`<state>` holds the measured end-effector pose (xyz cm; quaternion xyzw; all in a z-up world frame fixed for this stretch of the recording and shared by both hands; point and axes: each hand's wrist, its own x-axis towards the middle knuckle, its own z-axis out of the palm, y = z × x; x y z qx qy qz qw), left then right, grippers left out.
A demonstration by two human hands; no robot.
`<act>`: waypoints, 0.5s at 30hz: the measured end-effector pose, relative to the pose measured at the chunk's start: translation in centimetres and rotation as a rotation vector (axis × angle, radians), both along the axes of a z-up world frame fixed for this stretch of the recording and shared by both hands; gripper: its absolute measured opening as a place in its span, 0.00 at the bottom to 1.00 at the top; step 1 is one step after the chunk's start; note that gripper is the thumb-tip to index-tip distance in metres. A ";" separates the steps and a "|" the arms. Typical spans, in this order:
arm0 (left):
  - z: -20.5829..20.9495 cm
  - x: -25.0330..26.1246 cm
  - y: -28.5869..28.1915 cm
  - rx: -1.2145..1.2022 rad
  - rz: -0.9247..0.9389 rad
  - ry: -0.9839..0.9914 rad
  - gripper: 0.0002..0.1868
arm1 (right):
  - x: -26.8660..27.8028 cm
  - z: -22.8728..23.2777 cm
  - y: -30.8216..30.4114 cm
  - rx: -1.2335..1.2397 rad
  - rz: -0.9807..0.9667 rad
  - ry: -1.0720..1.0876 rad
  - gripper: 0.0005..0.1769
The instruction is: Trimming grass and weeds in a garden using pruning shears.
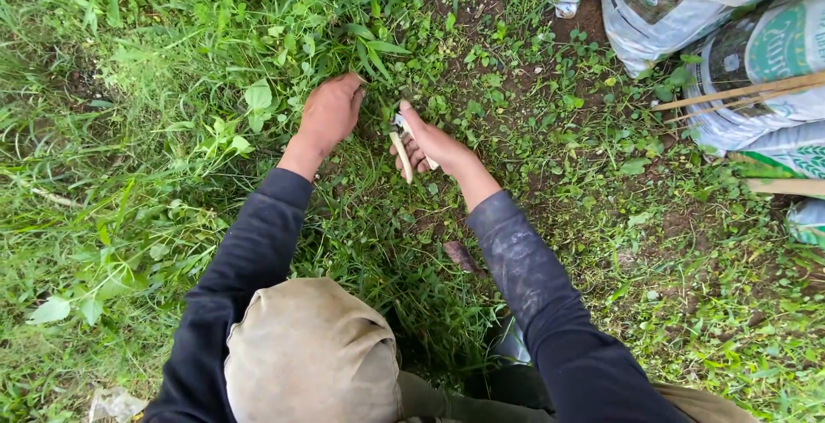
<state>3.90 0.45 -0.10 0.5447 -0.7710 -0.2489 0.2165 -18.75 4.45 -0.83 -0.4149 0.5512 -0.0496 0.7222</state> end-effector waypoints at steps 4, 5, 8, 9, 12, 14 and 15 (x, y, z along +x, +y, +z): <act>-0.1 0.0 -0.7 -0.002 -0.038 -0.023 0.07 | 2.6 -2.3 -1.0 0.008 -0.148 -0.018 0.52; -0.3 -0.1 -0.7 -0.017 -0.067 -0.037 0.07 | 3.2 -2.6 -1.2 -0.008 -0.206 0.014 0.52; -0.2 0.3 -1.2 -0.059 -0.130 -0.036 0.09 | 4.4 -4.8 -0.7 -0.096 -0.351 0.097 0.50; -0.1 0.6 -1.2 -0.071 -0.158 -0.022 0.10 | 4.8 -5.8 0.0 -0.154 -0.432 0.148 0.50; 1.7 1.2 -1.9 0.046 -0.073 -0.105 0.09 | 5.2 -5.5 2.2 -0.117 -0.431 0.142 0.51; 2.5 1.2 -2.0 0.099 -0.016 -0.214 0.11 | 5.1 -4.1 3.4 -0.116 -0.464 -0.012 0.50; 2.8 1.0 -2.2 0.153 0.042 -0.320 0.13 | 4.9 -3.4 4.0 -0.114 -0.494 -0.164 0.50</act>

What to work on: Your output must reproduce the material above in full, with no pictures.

Answer for this exercise:
`<state>` holds the measured end-effector pose (xyz cm; quaternion xyzw; all in a z-up world frame fixed for this stretch of the recording and shared by both hands; point and axes: each hand's wrist, its own x-axis towards the middle knuckle, its own z-axis out of the palm, y = z × x; x y z qx qy qz qw), left then right, grippers left out.
A demonstration by two human hands; no robot.
`<act>`: waypoints, 0.5s at 30hz: the measured end-effector pose, relative to the pose measured at the chunk's start: translation in centimetres and rotation as a rotation vector (axis × angle, radians), both along the axes of a z-up world frame fixed for this stretch of the recording and shared by both hands; gripper: its absolute measured opening as a place in its span, 0.00 at the bottom to 1.00 at the top; step 1 is one step after the chunk's start; note that gripper is the thumb-tip to index-tip distance in metres. A ";" separates the steps and a "|" the arms. Typical spans, in this order:
arm0 (left):
  - z: -20.5829..20.9495 cm
  - x: -25.0330..26.1246 cm
  - y: -28.5869..28.1915 cm
  - rx: -1.2145..1.2022 rad
  - rz: -0.9247..0.9389 rad
  - ry: -0.9839..0.9914 rad
  - gripper: 0.0002..0.1868
arm1 (right):
  - x: -26.8660..27.8028 cm
  - z: -22.8728..23.2777 cm
  - y: -30.8216..30.4114 cm
  - rx: -1.2335..1.2397 rad
  - rz: -0.9807..0.9667 rad
  - ry: -1.0720..1.0876 rad
  - gripper: 0.0005..0.1769
The instruction is: Trimming grass and weeds in a garden using pruning shears.
<state>3.90 0.45 -0.10 0.5447 -0.7710 -0.2489 0.2165 -18.75 4.45 -0.83 -0.4149 0.5512 -0.0496 0.7222</state> end-effector waypoints at steps 4, 5, 8, 9, 12, 14 and 15 (x, y, z along +x, +y, +z): <act>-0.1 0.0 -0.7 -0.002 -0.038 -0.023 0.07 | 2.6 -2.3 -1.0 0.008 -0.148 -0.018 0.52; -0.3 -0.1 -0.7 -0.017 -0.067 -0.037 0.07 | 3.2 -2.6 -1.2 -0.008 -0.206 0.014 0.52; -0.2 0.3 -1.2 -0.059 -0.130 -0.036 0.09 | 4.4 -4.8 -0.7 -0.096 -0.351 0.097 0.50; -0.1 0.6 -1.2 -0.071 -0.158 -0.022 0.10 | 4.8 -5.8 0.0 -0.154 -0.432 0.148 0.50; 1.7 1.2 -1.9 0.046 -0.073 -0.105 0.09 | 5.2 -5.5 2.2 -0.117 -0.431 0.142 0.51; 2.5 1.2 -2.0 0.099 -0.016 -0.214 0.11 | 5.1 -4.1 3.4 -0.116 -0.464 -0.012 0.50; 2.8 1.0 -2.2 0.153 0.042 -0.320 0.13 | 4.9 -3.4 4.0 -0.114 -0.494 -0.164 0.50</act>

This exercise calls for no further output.